**Task objective**
Begin at the line containing "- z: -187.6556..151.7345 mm" in the data below and go on through the line containing "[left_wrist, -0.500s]", repeating each line exactly; include both ends and no other line.

**Source information**
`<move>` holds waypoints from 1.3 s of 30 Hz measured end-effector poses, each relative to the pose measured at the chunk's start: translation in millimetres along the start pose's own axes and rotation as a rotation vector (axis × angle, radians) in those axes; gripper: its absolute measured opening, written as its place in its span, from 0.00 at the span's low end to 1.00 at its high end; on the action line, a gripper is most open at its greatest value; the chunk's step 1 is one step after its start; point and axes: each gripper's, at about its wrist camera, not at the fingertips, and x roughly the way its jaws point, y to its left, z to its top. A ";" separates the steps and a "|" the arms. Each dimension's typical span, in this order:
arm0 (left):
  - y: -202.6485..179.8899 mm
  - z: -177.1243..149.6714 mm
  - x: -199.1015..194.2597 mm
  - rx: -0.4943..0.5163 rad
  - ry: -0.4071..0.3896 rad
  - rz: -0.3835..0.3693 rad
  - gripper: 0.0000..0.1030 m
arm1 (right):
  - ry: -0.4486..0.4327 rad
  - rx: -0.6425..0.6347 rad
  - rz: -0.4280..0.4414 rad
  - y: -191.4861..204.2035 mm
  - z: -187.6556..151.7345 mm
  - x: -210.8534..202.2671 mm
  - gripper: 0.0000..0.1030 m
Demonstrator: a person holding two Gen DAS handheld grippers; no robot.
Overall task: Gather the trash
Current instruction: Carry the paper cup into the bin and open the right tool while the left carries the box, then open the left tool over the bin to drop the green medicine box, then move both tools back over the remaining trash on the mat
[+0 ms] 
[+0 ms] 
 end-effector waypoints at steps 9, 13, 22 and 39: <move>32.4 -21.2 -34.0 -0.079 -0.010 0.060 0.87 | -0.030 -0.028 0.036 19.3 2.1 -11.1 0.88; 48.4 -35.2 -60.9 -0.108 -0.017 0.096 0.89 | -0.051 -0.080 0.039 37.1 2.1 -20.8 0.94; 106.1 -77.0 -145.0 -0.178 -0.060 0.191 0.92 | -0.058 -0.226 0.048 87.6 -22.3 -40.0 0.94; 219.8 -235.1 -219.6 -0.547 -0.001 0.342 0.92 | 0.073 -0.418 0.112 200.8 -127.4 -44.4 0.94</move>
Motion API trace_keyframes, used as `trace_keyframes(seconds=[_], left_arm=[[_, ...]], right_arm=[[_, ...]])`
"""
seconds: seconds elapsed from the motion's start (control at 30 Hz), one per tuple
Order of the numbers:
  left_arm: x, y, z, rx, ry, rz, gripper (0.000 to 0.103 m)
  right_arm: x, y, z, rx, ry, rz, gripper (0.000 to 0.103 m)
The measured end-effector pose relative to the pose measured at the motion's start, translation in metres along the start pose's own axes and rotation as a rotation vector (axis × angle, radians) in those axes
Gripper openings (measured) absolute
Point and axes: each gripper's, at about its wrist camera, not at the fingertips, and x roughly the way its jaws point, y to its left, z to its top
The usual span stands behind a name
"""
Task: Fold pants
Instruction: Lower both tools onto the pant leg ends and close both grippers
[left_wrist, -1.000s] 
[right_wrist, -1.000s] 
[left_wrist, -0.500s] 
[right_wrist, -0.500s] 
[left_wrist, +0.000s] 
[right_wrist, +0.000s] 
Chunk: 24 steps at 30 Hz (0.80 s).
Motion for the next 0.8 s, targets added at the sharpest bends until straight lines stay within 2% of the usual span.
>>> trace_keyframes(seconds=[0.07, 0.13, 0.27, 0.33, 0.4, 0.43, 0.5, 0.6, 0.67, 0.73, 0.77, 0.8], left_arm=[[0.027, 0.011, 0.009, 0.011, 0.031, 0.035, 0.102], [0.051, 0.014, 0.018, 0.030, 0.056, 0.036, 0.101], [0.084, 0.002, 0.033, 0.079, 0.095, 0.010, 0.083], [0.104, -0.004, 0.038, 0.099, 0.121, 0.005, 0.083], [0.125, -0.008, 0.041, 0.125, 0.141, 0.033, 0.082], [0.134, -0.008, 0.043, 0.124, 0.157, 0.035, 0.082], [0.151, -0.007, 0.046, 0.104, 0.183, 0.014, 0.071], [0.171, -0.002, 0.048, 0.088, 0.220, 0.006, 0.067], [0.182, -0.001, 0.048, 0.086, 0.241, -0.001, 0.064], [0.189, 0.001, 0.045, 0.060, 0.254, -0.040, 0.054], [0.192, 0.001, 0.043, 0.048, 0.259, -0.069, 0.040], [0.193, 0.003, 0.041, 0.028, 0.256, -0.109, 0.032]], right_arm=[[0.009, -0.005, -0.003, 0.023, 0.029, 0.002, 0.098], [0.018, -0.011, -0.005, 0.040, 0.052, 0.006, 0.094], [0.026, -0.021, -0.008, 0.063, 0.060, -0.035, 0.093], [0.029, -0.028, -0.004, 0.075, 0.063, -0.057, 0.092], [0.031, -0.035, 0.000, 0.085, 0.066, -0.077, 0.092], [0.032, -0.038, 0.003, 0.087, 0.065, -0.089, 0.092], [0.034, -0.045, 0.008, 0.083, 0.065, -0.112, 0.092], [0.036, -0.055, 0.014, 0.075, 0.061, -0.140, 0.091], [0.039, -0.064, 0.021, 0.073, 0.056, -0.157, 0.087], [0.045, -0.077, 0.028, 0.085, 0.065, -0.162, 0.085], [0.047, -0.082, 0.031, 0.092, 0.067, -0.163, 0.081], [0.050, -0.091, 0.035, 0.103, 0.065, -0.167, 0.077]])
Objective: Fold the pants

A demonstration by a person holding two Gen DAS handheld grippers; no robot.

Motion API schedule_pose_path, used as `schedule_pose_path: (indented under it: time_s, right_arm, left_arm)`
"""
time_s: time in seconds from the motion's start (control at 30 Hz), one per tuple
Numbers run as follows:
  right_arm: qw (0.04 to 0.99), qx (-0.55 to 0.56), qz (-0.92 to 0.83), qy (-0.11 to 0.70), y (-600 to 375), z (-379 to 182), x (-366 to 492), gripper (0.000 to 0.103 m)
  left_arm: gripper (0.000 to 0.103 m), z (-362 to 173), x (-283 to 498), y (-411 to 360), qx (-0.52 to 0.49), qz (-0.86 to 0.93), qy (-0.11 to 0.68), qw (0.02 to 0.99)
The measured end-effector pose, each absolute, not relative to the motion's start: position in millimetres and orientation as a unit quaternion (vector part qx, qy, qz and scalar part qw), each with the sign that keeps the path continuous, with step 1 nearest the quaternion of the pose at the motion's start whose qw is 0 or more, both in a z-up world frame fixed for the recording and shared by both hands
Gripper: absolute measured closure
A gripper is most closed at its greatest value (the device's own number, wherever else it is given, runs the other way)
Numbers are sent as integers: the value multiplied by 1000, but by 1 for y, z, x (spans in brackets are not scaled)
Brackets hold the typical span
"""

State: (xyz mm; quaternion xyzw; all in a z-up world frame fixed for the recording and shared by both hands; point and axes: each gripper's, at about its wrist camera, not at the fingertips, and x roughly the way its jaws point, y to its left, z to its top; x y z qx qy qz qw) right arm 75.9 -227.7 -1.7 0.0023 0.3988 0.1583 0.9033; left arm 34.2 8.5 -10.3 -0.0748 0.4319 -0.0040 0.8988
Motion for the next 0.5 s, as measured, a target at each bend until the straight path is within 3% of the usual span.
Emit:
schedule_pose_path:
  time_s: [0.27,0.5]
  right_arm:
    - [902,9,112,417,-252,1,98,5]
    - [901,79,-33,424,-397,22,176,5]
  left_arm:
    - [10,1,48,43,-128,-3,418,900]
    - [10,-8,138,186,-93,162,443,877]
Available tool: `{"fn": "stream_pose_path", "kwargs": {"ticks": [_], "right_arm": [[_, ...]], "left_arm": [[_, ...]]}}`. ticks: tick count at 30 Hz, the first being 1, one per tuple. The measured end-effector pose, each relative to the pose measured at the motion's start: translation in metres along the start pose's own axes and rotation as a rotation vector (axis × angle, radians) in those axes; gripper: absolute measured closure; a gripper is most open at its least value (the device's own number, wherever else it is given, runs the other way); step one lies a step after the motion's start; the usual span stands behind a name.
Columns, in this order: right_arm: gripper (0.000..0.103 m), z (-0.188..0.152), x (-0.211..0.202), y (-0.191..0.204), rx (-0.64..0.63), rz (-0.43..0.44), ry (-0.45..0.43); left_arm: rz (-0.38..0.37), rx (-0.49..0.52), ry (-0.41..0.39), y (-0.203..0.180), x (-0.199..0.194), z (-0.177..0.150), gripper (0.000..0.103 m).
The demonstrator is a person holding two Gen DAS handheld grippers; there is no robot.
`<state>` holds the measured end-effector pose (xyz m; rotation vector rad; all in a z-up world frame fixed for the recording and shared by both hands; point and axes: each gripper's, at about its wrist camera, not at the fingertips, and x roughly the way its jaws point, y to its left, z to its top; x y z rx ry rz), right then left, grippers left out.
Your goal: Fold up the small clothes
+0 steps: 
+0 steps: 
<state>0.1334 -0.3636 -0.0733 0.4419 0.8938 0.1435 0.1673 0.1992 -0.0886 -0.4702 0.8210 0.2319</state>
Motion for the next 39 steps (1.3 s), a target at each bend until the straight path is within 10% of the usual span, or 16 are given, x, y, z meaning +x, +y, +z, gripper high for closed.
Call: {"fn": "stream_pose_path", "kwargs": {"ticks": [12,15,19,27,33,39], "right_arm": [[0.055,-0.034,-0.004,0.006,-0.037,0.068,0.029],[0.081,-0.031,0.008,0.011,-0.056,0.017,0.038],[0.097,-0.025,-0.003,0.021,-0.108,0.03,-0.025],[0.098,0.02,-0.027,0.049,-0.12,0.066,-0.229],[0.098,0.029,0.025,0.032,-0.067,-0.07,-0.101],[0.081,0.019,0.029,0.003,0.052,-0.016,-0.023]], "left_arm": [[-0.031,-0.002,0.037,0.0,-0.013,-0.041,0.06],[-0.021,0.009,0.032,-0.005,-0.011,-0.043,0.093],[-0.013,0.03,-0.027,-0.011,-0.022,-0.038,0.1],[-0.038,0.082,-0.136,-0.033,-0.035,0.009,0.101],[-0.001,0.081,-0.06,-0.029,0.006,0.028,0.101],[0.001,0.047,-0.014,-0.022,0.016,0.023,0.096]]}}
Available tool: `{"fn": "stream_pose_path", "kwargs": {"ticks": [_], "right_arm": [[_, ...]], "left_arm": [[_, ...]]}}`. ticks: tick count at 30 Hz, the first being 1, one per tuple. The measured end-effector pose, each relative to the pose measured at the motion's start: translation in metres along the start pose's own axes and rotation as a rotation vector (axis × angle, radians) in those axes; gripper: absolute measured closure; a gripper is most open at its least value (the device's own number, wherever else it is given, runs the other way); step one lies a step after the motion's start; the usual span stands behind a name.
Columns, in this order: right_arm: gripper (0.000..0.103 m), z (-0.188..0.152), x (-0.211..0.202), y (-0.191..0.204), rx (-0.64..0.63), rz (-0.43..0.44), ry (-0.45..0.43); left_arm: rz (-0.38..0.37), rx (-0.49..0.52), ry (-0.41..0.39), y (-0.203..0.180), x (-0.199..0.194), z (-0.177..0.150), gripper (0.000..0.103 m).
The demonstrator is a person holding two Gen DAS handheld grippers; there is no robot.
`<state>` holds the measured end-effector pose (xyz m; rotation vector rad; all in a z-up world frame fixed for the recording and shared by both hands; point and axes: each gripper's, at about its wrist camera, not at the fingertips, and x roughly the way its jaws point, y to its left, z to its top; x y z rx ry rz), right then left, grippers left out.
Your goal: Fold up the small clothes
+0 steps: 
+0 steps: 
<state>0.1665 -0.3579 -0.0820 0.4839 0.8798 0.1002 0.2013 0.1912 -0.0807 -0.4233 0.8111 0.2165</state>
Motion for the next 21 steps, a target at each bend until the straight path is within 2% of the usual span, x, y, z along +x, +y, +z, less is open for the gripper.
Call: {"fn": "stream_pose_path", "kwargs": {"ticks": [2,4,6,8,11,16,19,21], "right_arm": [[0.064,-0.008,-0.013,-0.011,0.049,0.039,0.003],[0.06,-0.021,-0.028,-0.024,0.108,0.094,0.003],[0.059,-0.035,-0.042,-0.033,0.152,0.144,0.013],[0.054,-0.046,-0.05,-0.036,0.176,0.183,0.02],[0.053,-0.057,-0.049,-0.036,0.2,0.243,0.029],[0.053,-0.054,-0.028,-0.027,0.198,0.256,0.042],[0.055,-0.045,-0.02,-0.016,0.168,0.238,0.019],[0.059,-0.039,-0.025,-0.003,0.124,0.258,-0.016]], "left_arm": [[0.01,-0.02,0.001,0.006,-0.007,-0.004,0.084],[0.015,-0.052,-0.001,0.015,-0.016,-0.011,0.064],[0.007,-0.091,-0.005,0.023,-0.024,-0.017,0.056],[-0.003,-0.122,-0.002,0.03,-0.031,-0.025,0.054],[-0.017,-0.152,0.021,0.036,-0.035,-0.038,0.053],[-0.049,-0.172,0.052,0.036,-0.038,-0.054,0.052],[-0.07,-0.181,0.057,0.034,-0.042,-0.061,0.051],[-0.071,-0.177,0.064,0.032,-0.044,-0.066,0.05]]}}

**Answer area**
  - z: -187.6556..151.7345 mm
  - x: -210.8534..202.2671 mm
  - gripper: 0.0000..0.1030 m
Demonstrator: a person holding two Gen DAS handheld grippers; no robot.
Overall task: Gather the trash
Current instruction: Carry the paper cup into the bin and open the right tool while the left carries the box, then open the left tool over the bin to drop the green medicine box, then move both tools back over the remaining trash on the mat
[+0 ms] 
[+0 ms] 
 end-effector waypoints at steps 9, 13, 22 and 39: <move>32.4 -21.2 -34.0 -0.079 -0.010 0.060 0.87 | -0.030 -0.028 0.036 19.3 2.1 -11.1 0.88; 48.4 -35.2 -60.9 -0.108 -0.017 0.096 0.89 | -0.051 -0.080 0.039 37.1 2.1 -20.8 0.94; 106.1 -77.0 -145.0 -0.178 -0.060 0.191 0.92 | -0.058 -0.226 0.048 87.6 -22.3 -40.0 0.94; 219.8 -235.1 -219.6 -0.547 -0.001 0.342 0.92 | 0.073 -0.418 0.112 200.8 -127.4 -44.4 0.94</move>
Motion API trace_keyframes, used as `trace_keyframes(seconds=[_], left_arm=[[_, ...]], right_arm=[[_, ...]])`
"""
seconds: seconds elapsed from the motion's start (control at 30 Hz), one per tuple
Order of the numbers:
  left_arm: x, y, z, rx, ry, rz, gripper (0.000 to 0.103 m)
  right_arm: x, y, z, rx, ry, rz, gripper (0.000 to 0.103 m)
The measured end-effector pose relative to the pose measured at the motion's start, translation in metres along the start pose's own axes and rotation as a rotation vector (axis × angle, radians) in those axes
Gripper openings (measured) absolute
Point and axes: each gripper's, at about its wrist camera, not at the fingertips, and x roughly the way its jaws point, y to its left, z to its top
The usual span stands behind a name
"""
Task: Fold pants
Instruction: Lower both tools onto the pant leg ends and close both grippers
[left_wrist, -1.000s] 
[right_wrist, -1.000s] 
[left_wrist, -0.500s] 

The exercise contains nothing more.